A ferry reform bill passed the Alaska House of Representatives 37-0 on Wednesday, with no objections from the floor. But Gov. Mike Dunleavy believes the bill violates the separation of powers clause in the Alaska Constitution.
House Bill 63 would create an Alaska Marine Highway Operations Board, which would craft short- and long-term planning for Alaska’s ferry fleet. The bill would also bind the Alaska Department of Transportation to incorporate the board’s directions into daily operations.
The Alaska Marine Highway System has been struggling with deep funding cuts, an aging fleet and steep declines in ridership during the COVID-19 pandemic.
“My hometown of Sitka is getting less ferry service than any point since the 1960s,” Rep. Jonathan Kreiss-Tomkins (D-Sitka) said on the House floor Wednesday. “That sort of puts things into context that we are definitely going backwards and not forwards. And it really affects people’s lives.”
He relayed his experience as a coastal resident left in the lurch: At the end of last year’s legislative session, there were no state ferries between the capital and his hometown, so he used a private carrier.
“It took me four weeks on Alaska Marine Lines to barge my car, from Juneau to Sitka,” Kreiss-Tomkins said. “This is simply not tenable for quality of life or commerce.”
Reforming the Alaska Marine Highway System has been a priority of coastal legislators who want more autonomy for the state ferry system. And House Bill 63 found bipartisan support with Railbelt lawmakers like Rep. James Kauffman (R-Anchorage), who worked to refine the legislation.
“Coming from South Anchorage, I didn’t think I would be getting all busy on a bill about the ferries,” the freshman legislator told fellow lawmakers. “But it turned out it was an enjoyable process, even though it was hard work.”
Gov. Mike Dunleavy floated a similar initiative earlier in the year that’s stalled in a House committee.
But this bill differs by requiring four of the board’s nine members be appointed by legislative leadership. That could be a sticking point with the executive branch, which released a statement questioning the House bill’s constitutionality just hours after its passage.
The governor’s office says allowing lawmakers to appoint members to an executive board violates the separation of powers.

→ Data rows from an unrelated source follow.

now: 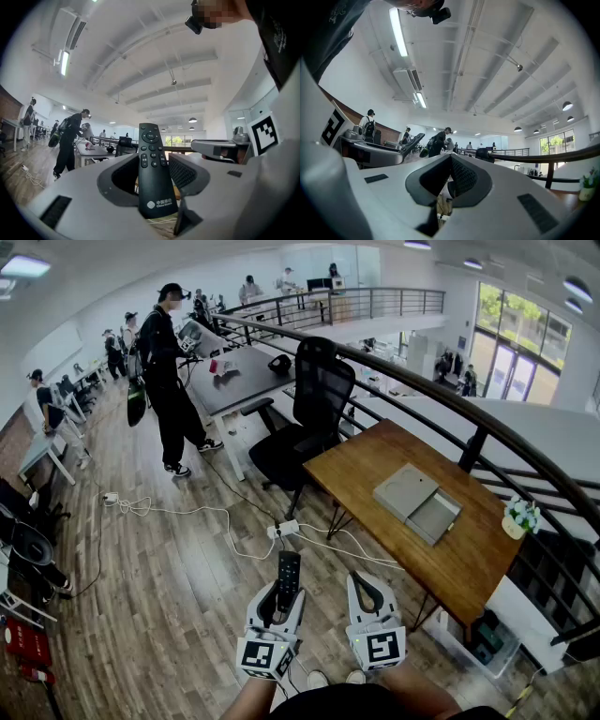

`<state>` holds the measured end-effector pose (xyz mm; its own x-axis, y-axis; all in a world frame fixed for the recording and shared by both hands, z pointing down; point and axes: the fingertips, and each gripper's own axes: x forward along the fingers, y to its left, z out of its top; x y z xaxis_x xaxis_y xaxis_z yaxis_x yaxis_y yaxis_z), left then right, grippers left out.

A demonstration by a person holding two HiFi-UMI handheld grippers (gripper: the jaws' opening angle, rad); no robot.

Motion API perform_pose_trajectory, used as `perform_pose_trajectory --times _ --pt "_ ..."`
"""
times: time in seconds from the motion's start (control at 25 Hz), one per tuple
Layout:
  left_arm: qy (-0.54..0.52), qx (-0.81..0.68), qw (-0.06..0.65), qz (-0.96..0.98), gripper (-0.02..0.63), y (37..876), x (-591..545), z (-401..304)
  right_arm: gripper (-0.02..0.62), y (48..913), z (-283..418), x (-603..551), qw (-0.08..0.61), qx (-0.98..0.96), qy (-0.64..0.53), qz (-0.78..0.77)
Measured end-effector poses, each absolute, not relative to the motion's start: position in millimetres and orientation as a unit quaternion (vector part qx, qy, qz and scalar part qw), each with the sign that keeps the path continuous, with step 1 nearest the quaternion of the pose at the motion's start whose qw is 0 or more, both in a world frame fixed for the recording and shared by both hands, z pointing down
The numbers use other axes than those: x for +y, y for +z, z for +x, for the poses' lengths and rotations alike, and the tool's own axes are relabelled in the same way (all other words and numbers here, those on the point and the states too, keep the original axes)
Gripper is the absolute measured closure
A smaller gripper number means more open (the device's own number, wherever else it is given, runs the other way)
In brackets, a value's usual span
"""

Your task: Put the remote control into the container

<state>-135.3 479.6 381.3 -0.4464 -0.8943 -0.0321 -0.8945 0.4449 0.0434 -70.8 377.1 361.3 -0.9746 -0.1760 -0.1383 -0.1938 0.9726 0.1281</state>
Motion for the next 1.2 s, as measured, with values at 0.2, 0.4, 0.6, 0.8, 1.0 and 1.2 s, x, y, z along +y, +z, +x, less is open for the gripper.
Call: perform_pose_trajectory --times 0.2,0.4,0.6,0.8,1.0,1.2 --pt "0.023 0.849 0.005 -0.528 0.403 379.6 481.4 -130.6 0.568 359.9 -67.9 377.3 0.063 0.990 0.077 -0.095" --pt "0.025 0.846 -0.007 -0.533 0.403 378.7 487.0 -129.7 0.568 361.8 -68.3 382.7 0.057 0.991 0.074 -0.101" --pt "0.029 0.841 0.003 -0.540 0.403 381.9 490.8 -127.1 0.566 361.9 -63.1 386.4 0.066 0.991 0.053 -0.102" --pt "0.031 0.834 0.002 -0.552 0.403 384.1 491.9 -125.4 0.566 366.4 -61.1 391.0 0.057 0.991 0.055 -0.107" --pt "0.023 0.821 -0.010 -0.570 0.403 389.9 491.2 -119.6 0.566 381.7 -49.9 394.0 0.033 0.989 0.057 -0.132" --pt "0.024 0.807 -0.008 -0.590 0.403 393.8 471.2 -112.8 0.566 396.0 -33.2 376.4 0.003 0.986 0.044 -0.159"
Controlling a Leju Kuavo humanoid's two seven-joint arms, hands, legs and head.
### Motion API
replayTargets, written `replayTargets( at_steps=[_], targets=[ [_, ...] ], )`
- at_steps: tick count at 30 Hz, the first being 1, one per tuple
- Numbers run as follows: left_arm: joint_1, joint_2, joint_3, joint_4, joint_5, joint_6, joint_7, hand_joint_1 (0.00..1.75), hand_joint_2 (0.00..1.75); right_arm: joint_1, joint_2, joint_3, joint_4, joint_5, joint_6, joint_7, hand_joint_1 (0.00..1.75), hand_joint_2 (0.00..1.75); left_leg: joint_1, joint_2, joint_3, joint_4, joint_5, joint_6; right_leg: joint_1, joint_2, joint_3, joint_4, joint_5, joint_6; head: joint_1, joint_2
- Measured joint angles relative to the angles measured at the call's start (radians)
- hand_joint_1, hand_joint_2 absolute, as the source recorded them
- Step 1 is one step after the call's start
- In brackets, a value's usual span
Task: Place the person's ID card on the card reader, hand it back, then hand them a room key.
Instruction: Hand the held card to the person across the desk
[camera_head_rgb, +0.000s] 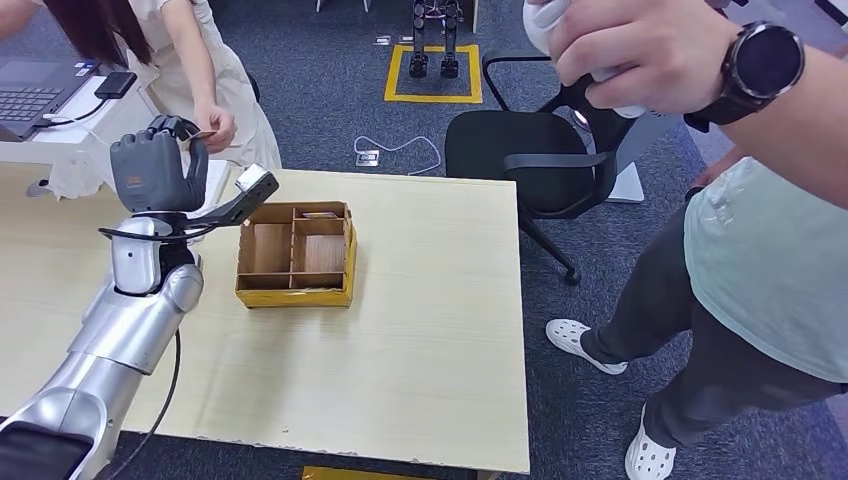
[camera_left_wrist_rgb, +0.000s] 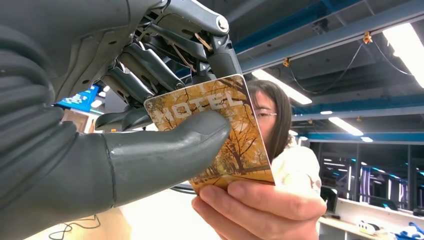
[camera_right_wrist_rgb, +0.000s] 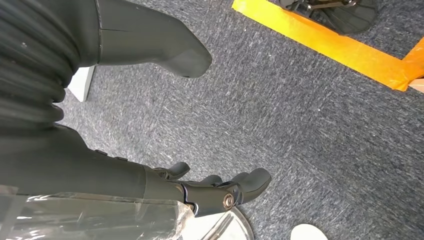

“The Governor and Speaker (Louise) Stutes both share the belief that the advisory board needs to be reformed,” Governor’s Office spokesman Jeff Turner told CoastAlaska by email. “However, the board appointment process contained in HB 63 is considered to be unconstitutional by the administration because it permits the presiding officers of the legislature to appoint members to an executive board.”
That wrinkle was raised in an April 6 legal memo to lawmakers. But legislative counsel said since the operations board would be largely advisory, a court may find no legal issues exist.
The bill now heads to the state Senate for consideration, where its first hearing is set for May 11.
The bill comes as lawmakers announce they’ve reached a consensus on a plan that would forward fund the ferry system by 18 months, rather than a year. The ferry system is also in line to receive nearly $77 million in federal pandemic relief.
But the final ferry budget remains to be worked out by both legislative houses and signed by the governor.